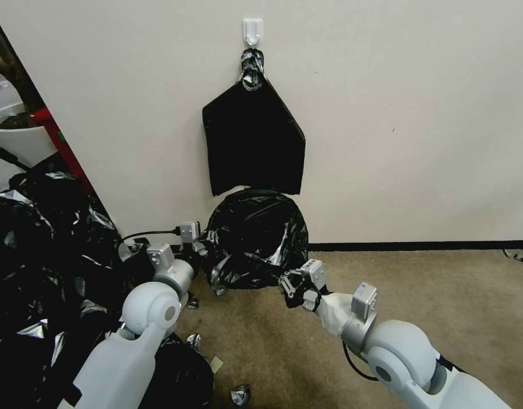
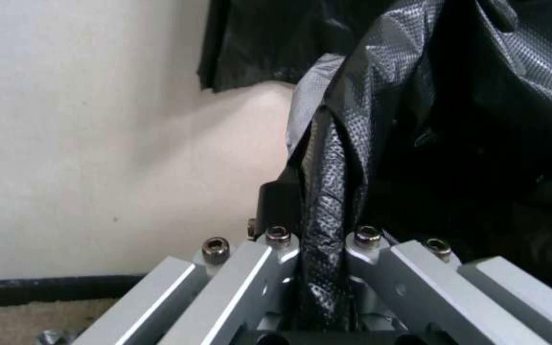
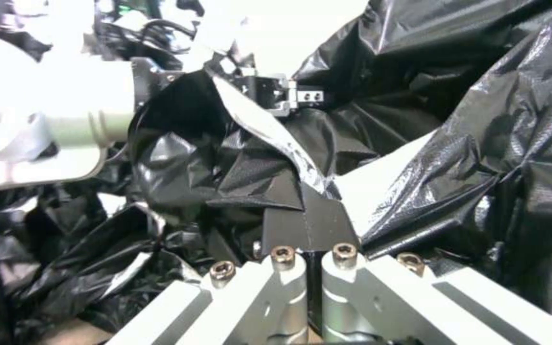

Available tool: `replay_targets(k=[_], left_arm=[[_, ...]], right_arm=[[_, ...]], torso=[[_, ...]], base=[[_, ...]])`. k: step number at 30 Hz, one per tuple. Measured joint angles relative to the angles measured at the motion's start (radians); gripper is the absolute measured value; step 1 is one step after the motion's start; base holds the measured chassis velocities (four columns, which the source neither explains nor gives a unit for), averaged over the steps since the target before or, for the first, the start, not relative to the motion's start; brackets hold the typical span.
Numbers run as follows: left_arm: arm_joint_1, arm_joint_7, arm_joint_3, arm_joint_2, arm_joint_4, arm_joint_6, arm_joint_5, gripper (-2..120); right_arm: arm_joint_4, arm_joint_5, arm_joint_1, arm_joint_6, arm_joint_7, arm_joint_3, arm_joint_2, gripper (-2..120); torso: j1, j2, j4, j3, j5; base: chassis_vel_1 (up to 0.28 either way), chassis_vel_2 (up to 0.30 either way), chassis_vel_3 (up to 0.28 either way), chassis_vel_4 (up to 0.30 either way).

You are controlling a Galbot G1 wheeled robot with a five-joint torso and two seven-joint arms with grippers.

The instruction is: Place a trash bag onto the trash bin.

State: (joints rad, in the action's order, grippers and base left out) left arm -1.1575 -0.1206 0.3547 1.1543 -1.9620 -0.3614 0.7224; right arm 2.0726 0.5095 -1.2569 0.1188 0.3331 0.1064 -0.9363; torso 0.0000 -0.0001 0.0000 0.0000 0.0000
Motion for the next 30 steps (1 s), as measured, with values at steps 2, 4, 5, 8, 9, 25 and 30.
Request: replay_targets(k=[2,4,5,8,9,25,30], left_arm=[[0.0,0.0,0.014,-0.008,-0.001,0.0,0.012,3],[0.0,0.001,0.018,-0.009,-0.001,-0.001,0.016,3],[0.002,0.001,0.022,-0.011,-0.001,-0.002,0.02,3],[0.006,0.002,0.027,-0.011,-0.001,-0.003,0.026,3],[0.01,0.002,0.028,-0.01,-0.001,-0.004,0.032,3],[0.024,-0.015,0.026,0.005,-0.02,-0.01,0.072,3],[0.014,-0.012,0.027,0.004,-0.024,-0.014,0.07,3]], right_arm=[[-0.048,-0.008,0.007,-0.053,0.085,0.038,0.0,0],[-0.06,-0.014,0.008,-0.066,0.101,0.05,0.0,0],[-0.077,-0.022,0.009,-0.083,0.118,0.063,0.0,0],[-0.105,-0.048,0.008,-0.111,0.142,0.083,0.0,0],[-0.118,-0.067,0.007,-0.128,0.159,0.091,0.0,0],[-0.224,-0.399,0.032,-0.355,0.26,0.114,-0.058,0],[-0.284,-0.546,0.055,-0.434,0.211,0.185,-0.075,0]], torso=[[0.0,0.0,0.0001,0.0,0.0001],[0.0,0.0,0.0,0.0,0.0],[0.0,0.0,0.0001,0.0,0.0001],[0.0,0.0,0.0,0.0,0.0001],[0.0,0.0,0.0,0.0,0.0],[0.0,0.0,0.0,0.0,0.0],[0.0,0.0,0.0,0.0,0.0001]], base=[[0.0,0.0,0.0,0.0],[0.0,0.0,0.0,0.0],[0.0,0.0,0.0,0.0],[0.0,0.0,0.0,0.0],[0.0,0.0,0.0,0.0],[0.0,0.0,0.0,0.0],[0.0,0.0,0.0,0.0]])
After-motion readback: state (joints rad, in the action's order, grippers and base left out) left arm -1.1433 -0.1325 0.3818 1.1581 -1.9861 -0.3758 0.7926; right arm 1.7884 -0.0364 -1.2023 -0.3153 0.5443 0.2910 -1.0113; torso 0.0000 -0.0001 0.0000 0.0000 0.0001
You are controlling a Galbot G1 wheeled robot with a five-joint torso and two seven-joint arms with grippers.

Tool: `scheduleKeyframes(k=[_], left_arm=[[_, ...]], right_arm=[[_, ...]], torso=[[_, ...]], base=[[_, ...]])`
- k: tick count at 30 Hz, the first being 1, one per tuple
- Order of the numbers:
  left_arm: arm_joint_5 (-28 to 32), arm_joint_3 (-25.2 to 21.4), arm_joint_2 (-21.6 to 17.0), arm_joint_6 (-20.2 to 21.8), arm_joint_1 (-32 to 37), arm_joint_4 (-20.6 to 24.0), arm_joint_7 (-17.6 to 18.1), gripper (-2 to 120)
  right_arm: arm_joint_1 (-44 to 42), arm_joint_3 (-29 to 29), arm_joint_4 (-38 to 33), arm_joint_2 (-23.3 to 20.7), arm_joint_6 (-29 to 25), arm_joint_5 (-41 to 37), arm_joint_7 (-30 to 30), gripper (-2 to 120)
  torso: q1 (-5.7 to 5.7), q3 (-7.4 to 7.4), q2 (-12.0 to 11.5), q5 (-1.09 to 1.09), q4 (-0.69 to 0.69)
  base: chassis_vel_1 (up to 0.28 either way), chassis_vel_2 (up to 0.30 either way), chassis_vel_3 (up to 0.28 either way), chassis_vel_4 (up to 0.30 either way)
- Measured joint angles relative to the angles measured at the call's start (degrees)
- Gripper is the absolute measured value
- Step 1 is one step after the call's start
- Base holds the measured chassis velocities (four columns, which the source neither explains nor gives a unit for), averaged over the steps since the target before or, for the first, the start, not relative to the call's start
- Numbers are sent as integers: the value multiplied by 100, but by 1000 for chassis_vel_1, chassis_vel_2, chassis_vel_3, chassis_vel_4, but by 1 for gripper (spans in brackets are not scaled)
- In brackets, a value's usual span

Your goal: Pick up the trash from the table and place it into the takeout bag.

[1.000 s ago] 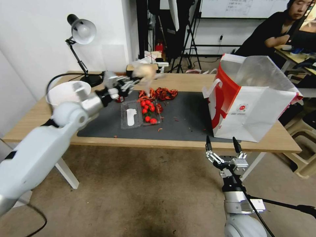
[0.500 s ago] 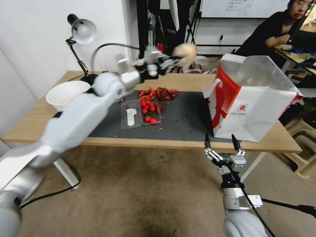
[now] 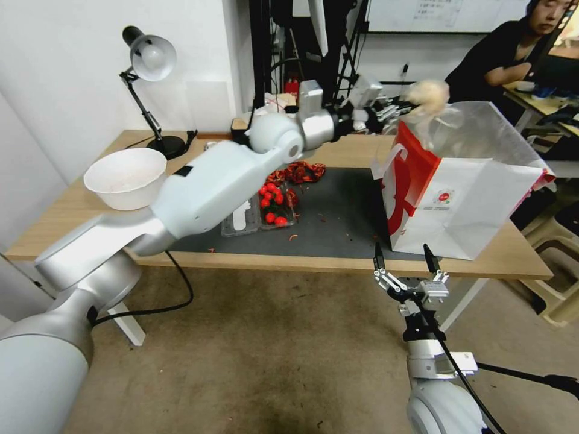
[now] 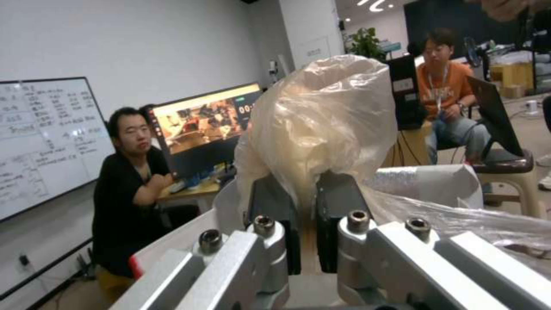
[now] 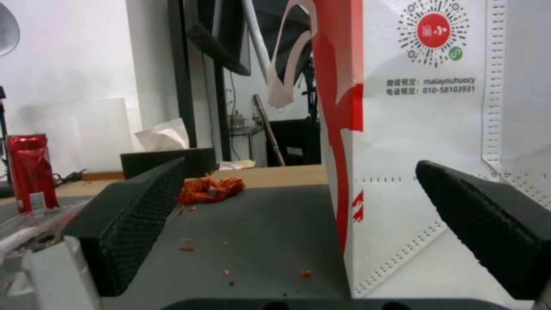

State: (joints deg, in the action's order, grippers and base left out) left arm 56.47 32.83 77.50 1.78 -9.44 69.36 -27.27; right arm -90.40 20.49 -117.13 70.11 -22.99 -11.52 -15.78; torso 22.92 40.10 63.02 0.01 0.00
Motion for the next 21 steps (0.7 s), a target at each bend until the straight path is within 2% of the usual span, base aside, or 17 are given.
scheduleKeyframes(k=[6, 15, 17, 19, 21], left_arm=[[6, 241, 480, -3, -225, -486, -13, 5], [-42, 659, 687, 232, -446, -859, -118, 5], [-41, 732, 698, 304, -509, -898, -163, 8], [-67, 766, 722, 411, -568, -944, -224, 19], [-84, 768, 727, 431, -582, -962, -243, 23]], right_arm=[[-25, 3, -34, 7, 2, 2, -4, 100], [-33, 2, -47, 32, 2, 2, -5, 100], [-27, -1, -50, 38, 2, 2, -5, 100], [-22, -1, -63, 40, 3, 1, -5, 100], [-21, 0, -66, 38, 4, -1, -5, 100]], torso=[[0, 0, 0, 1, -1], [0, 0, 0, 0, 0], [0, 0, 0, 0, 0], [0, 0, 0, -1, 0], [0, 0, 0, 0, -1]], base=[[0, 0, 0, 0], [0, 0, 0, 0], [0, 0, 0, 0], [0, 0, 0, 0], [0, 0, 0, 0]])
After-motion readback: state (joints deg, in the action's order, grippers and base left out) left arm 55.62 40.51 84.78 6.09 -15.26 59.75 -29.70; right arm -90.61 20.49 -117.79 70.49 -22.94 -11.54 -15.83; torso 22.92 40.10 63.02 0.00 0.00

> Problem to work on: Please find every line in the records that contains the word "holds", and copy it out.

> Finished task:
Available tool: `replay_targets(k=[_], left_arm=[[_, ...]], right_arm=[[_, ...]], torso=[[_, ...]], base=[[_, ...]])`. k: step number at 30 Hz, one per tuple. Measured joint angles relative to the angles measured at the motion's start (radians); gripper is the absolute measured value; step 1 is one step after the motion's start; base holds the measured chassis velocities (four columns, which the source neither explains nor gives a unit for), averaged over the steps since the target before or, for the first, the start, not relative to the motion's start; brackets hold the typical span.
- Base holds the measured chassis velocities (four columns, which the source neither explains nor gives a unit for), averaged over the steps since the target before or, for the first, the start, not relative to the call's start

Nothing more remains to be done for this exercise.